> _ENTRIES SUPPLIED_:
----------
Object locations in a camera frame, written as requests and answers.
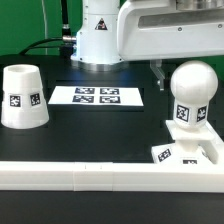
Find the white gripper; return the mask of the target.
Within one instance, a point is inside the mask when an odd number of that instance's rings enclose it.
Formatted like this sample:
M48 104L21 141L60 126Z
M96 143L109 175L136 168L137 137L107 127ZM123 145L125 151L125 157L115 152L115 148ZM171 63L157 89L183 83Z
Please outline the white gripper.
M224 54L224 0L127 0L118 14L117 48L127 61L151 60L163 91L159 59Z

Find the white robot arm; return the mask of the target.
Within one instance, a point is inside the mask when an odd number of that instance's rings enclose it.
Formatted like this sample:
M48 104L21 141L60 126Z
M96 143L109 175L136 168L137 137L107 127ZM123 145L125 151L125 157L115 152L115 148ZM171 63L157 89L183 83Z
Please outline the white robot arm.
M111 71L148 60L160 84L164 59L224 55L224 0L82 0L72 63Z

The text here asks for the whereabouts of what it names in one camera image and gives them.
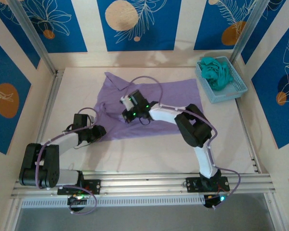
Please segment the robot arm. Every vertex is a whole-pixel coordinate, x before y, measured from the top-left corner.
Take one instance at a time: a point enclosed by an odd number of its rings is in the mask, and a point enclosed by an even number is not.
[[[88,115],[75,114],[71,125],[72,130],[84,128],[88,125]],[[42,188],[52,188],[61,185],[79,185],[84,179],[81,171],[60,169],[59,156],[67,150],[81,144],[99,140],[106,134],[104,127],[95,125],[92,128],[83,129],[58,138],[51,145],[46,146],[42,153],[39,166],[39,186]],[[35,169],[38,153],[44,143],[28,144],[25,151],[19,183],[25,186],[35,186]]]
[[[175,107],[172,107],[172,108],[174,110],[164,109],[164,108],[161,108],[158,104],[155,104],[150,109],[149,114],[153,120],[162,120],[162,121],[166,121],[166,122],[176,124],[179,126],[180,121],[182,121],[182,118],[180,118],[182,113],[175,111]],[[198,145],[196,147],[194,147],[194,145],[191,145],[191,146],[193,146],[193,149],[196,153],[196,156],[197,156],[197,159],[199,162],[200,173],[208,179],[213,177],[216,174],[217,169],[210,162],[209,153],[207,151],[206,144]]]
[[[126,107],[122,115],[127,123],[136,118],[145,118],[162,120],[178,126],[185,142],[193,147],[199,162],[200,178],[198,184],[194,185],[197,192],[217,192],[219,186],[224,185],[227,178],[221,177],[221,171],[212,163],[207,150],[206,143],[211,138],[211,127],[198,117],[180,111],[189,111],[207,120],[197,106],[190,104],[187,107],[173,107],[159,105],[157,102],[149,103],[139,90],[122,97],[120,102]]]

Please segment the white tabletop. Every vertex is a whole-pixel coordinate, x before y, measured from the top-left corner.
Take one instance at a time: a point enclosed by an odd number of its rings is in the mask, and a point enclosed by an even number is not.
[[[66,68],[44,135],[47,140],[58,135],[73,122],[74,113],[83,107],[93,107],[109,71],[125,80],[137,76],[152,76],[160,82],[196,78],[194,68]],[[135,83],[149,83],[140,79]],[[234,100],[211,104],[199,82],[198,88],[206,118],[219,135],[212,142],[218,166],[240,173],[253,173],[245,134]],[[181,134],[146,138],[104,141],[70,149],[60,156],[61,169],[116,172],[199,172],[193,148]]]

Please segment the blue basket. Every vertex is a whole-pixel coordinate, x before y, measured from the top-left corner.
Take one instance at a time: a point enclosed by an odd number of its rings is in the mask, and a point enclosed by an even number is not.
[[[241,79],[241,77],[239,76],[239,74],[236,72],[235,68],[232,66],[228,58],[225,56],[216,57],[215,59],[220,63],[227,62],[229,72],[234,80],[228,83],[223,90],[212,90],[208,81],[201,75],[201,68],[200,68],[201,61],[198,61],[196,65],[196,74],[210,102],[217,103],[241,97],[241,95],[244,92],[247,92],[247,87],[243,82],[243,80]]]

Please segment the wall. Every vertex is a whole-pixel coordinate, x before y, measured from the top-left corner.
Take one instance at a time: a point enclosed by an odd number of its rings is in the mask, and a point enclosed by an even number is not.
[[[15,41],[4,23],[0,20],[0,46],[5,53],[15,63],[15,70],[25,76],[27,84],[30,87],[27,98],[22,108],[19,107],[17,114],[20,115],[16,121],[16,129],[12,130],[12,141],[7,151],[0,151],[0,226],[3,221],[3,214],[6,202],[10,198],[15,180],[18,178],[20,166],[23,160],[26,145],[34,142],[37,136],[39,122],[41,121],[42,112],[52,83],[52,76],[46,69],[43,62],[36,67],[28,59],[27,54],[23,52],[18,43]],[[12,66],[1,68],[3,81],[10,78],[11,81],[19,80],[15,72],[10,72]],[[24,90],[18,89],[19,99]],[[5,124],[1,126],[0,134],[10,132],[10,119],[5,118]]]
[[[282,103],[279,103],[280,105],[278,105],[278,102],[276,102],[276,95],[279,91],[277,90],[277,84],[281,75],[280,72],[275,71],[277,68],[284,69],[285,67],[283,56],[285,48],[287,47],[287,42],[282,42],[282,44],[278,42],[285,40],[282,39],[282,37],[286,31],[288,31],[288,28],[289,0],[286,0],[284,6],[280,9],[279,14],[265,33],[247,64],[241,65],[240,69],[248,85],[249,91],[240,99],[239,104],[244,120],[247,123],[255,151],[263,166],[271,174],[279,201],[282,205],[282,210],[286,214],[289,226],[289,143],[286,145],[278,145],[278,142],[276,142],[276,135],[274,137],[272,133],[273,125],[271,123],[270,127],[267,118],[269,118],[269,116],[272,117],[273,115],[275,121],[277,121],[277,126],[285,128],[281,132],[284,137],[289,134],[289,121],[284,121],[279,110],[273,110],[268,114],[267,110],[263,109],[265,102],[263,100],[260,101],[260,99],[263,99],[263,95],[270,97],[271,101],[274,102],[276,106],[285,109],[285,113],[288,113],[287,116],[289,117],[289,108],[287,106],[289,102],[283,102],[285,105],[281,105]],[[284,47],[280,52],[280,55],[275,55],[279,52],[278,49],[283,46],[283,44]],[[271,62],[272,58],[279,58],[280,61]],[[263,84],[258,86],[258,81],[263,81]]]
[[[21,4],[56,68],[63,69],[194,66],[204,55],[230,56],[256,1],[25,0]],[[0,18],[21,48],[31,50],[10,13],[0,0]],[[36,64],[35,53],[29,58]]]
[[[179,0],[168,0],[165,4],[174,4]],[[244,0],[237,0],[241,5]],[[125,51],[125,52],[116,52],[111,51],[107,52],[107,49],[111,49],[111,46],[107,46],[105,42],[105,37],[109,37],[108,33],[110,30],[105,23],[101,23],[101,18],[103,17],[104,8],[100,9],[98,3],[100,1],[77,1],[72,0],[75,13],[80,25],[80,29],[86,43],[87,53],[56,53],[50,54],[55,65],[59,68],[63,66],[132,66],[132,67],[143,67],[143,66],[162,66],[162,67],[171,67],[171,66],[194,66],[196,60],[199,57],[204,55],[217,56],[217,55],[226,55],[230,56],[233,45],[223,46],[221,44],[222,33],[229,26],[227,25],[227,20],[222,18],[218,6],[211,5],[209,2],[211,0],[182,0],[181,6],[179,9],[171,8],[163,13],[161,17],[165,20],[163,26],[167,26],[169,20],[167,18],[174,17],[177,11],[179,12],[179,20],[176,30],[174,49],[170,51],[161,51],[163,49],[162,45],[158,45],[156,48],[152,48],[150,51]],[[210,10],[214,8],[216,12],[214,17],[211,19],[203,20],[204,12],[206,9],[207,14],[210,14]],[[158,27],[158,15],[156,16],[155,26],[152,26],[151,29],[147,31],[148,36],[152,38],[152,43],[156,41],[154,35],[159,33],[163,26]],[[203,34],[206,31],[206,28],[212,28],[213,31],[208,32],[205,37],[199,38],[198,36]],[[216,46],[216,41],[211,41],[213,37],[218,37],[217,40],[221,45]],[[195,47],[195,41],[207,41],[208,45],[200,45]]]

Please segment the cable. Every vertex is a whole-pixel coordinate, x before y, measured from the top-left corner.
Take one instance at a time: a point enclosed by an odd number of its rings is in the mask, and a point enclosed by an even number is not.
[[[89,121],[90,121],[90,124],[92,123],[92,121],[91,121],[91,118],[90,118],[90,116],[89,115],[87,115],[87,117],[88,117],[88,119],[89,119]]]
[[[84,107],[82,109],[80,109],[78,111],[78,113],[80,113],[81,111],[85,110],[85,109],[91,109],[93,111],[95,111],[93,108],[91,107]],[[84,129],[88,129],[88,128],[92,128],[96,123],[97,121],[99,120],[99,116],[98,116],[98,113],[97,111],[95,111],[96,113],[96,121],[93,123],[93,124],[90,124],[86,127],[83,127],[83,128],[78,128],[78,129],[75,129],[75,130],[71,130],[71,131],[68,131],[68,132],[63,132],[62,134],[52,138],[51,140],[48,140],[47,142],[44,143],[44,145],[42,146],[42,148],[40,149],[39,151],[39,154],[38,154],[38,159],[37,159],[37,163],[36,163],[36,168],[35,168],[35,185],[38,189],[42,189],[42,187],[39,186],[39,163],[40,163],[40,159],[42,157],[42,153],[44,151],[44,149],[46,148],[47,145],[49,145],[50,143],[54,142],[55,140],[65,136],[65,135],[68,135],[68,134],[71,134],[71,133],[74,133],[74,132],[77,132],[77,131],[81,131],[81,130],[84,130]]]
[[[70,206],[68,207],[68,209],[71,211],[71,214],[75,214],[75,215],[87,215],[89,213],[92,213],[96,207],[97,207],[97,199],[96,197],[94,196],[94,194],[92,192],[90,192],[89,190],[87,189],[84,189],[84,188],[81,188],[81,187],[78,187],[78,186],[75,186],[75,185],[64,185],[63,188],[68,188],[68,189],[78,189],[78,190],[82,190],[82,191],[85,191],[86,193],[88,193],[90,196],[92,196],[95,200],[95,204],[94,204],[94,207],[87,211],[87,212],[84,212],[84,213],[80,213],[80,212],[75,212],[72,210],[72,204],[70,204]]]
[[[130,82],[130,84],[127,86],[127,88],[126,88],[126,90],[125,90],[124,97],[126,96],[126,94],[127,94],[128,90],[129,90],[129,87],[130,87],[130,85],[132,84],[132,82],[134,82],[135,80],[137,80],[137,79],[139,79],[139,78],[149,78],[149,79],[151,79],[151,80],[153,80],[153,81],[155,81],[155,82],[158,83],[158,85],[159,85],[159,87],[160,87],[160,97],[159,97],[158,104],[159,104],[159,106],[160,106],[161,108],[188,113],[188,114],[190,114],[190,115],[192,115],[192,116],[200,119],[202,122],[206,123],[210,128],[212,128],[212,130],[214,131],[214,135],[211,137],[211,139],[209,139],[209,141],[208,141],[208,143],[207,143],[207,149],[208,149],[208,154],[209,154],[209,159],[210,159],[211,164],[212,164],[215,168],[217,168],[217,169],[219,169],[219,170],[228,171],[228,172],[233,172],[233,173],[237,174],[237,176],[238,176],[238,182],[237,182],[235,188],[234,188],[234,189],[229,193],[229,195],[228,195],[228,197],[231,196],[231,195],[237,190],[237,188],[239,187],[239,185],[240,185],[240,183],[241,183],[241,175],[240,175],[237,171],[234,171],[234,170],[231,170],[231,169],[222,168],[222,167],[218,167],[218,166],[215,165],[215,163],[214,163],[214,161],[213,161],[213,157],[212,157],[212,153],[211,153],[211,150],[210,150],[210,149],[211,149],[211,143],[212,143],[212,141],[217,137],[217,134],[218,134],[217,129],[216,129],[209,121],[207,121],[206,119],[202,118],[201,116],[199,116],[199,115],[197,115],[197,114],[195,114],[195,113],[193,113],[193,112],[190,112],[190,111],[187,111],[187,110],[183,110],[183,109],[179,109],[179,108],[175,109],[175,108],[172,108],[172,107],[163,106],[163,105],[161,104],[161,99],[162,99],[162,97],[163,97],[163,88],[162,88],[162,85],[161,85],[161,83],[160,83],[159,81],[157,81],[157,80],[156,80],[155,78],[153,78],[153,77],[150,77],[150,76],[139,76],[139,77],[134,78],[134,79]]]
[[[148,119],[149,123],[147,123],[147,124],[144,124],[144,123],[141,121],[141,118],[138,118],[138,119],[139,119],[139,122],[140,122],[142,125],[144,125],[144,126],[149,125],[149,124],[151,123],[151,120],[149,120],[149,119]]]
[[[70,131],[69,129],[71,128],[71,126],[73,126],[73,124],[70,124],[69,126],[67,126],[67,128],[64,131],[62,131],[62,132]]]
[[[139,76],[139,77],[136,77],[135,79],[133,79],[133,80],[130,82],[130,84],[127,86],[123,97],[125,97],[125,96],[127,95],[127,92],[128,92],[128,90],[129,90],[131,84],[132,84],[135,80],[137,80],[137,79],[139,79],[139,78],[149,78],[149,79],[157,82],[157,84],[158,84],[158,86],[159,86],[159,88],[160,88],[160,97],[159,97],[159,100],[158,100],[158,104],[160,105],[160,102],[161,102],[162,97],[163,97],[163,87],[162,87],[162,85],[161,85],[161,83],[160,83],[159,81],[157,81],[155,78],[150,77],[150,76]]]
[[[190,112],[190,111],[187,111],[187,110],[183,110],[183,109],[180,109],[180,108],[175,109],[175,108],[167,107],[167,106],[163,106],[163,105],[161,105],[161,108],[171,109],[171,110],[174,110],[174,111],[180,111],[180,112],[189,113],[190,115],[192,115],[192,116],[200,119],[202,122],[206,123],[210,128],[212,128],[212,130],[214,131],[215,134],[211,137],[211,139],[208,141],[208,144],[207,144],[208,154],[209,154],[209,159],[210,159],[211,164],[212,164],[215,168],[217,168],[217,169],[219,169],[219,170],[228,171],[228,172],[233,172],[233,173],[237,174],[237,176],[238,176],[238,181],[237,181],[237,184],[236,184],[235,188],[234,188],[234,189],[229,193],[229,195],[228,195],[228,197],[231,196],[231,195],[237,190],[237,188],[239,187],[239,185],[240,185],[240,183],[241,183],[241,175],[240,175],[237,171],[234,171],[234,170],[231,170],[231,169],[222,168],[222,167],[218,167],[218,166],[215,165],[215,163],[214,163],[214,161],[213,161],[213,157],[212,157],[212,153],[211,153],[211,146],[210,146],[210,145],[211,145],[212,141],[217,137],[217,134],[218,134],[218,133],[217,133],[216,128],[215,128],[209,121],[207,121],[205,118],[202,118],[201,116],[199,116],[199,115],[197,115],[197,114],[195,114],[195,113],[193,113],[193,112]]]
[[[77,150],[77,149],[80,149],[80,148],[83,148],[83,147],[89,146],[90,144],[92,144],[92,142],[87,143],[87,144],[85,144],[85,145],[83,145],[83,146],[81,146],[81,147],[78,147],[78,148],[75,148],[75,147],[74,147],[74,149]]]
----------
> _YOUR OBJECTIVE_: What you return must match, character for character, the lines above from the one with "Please outline the white robot arm." through the one with "Please segment the robot", minus any pictures.

> _SOLUTION TO THE EXERCISE_:
Please outline the white robot arm.
M111 71L148 60L160 84L164 59L224 55L224 0L82 0L72 63Z

The text here asks for the whereabouts of what it names in one camera image and gives them.
Please segment the robot arm. Every vertex is a whole-pixel coordinate, x before y, measured from the top-left corner.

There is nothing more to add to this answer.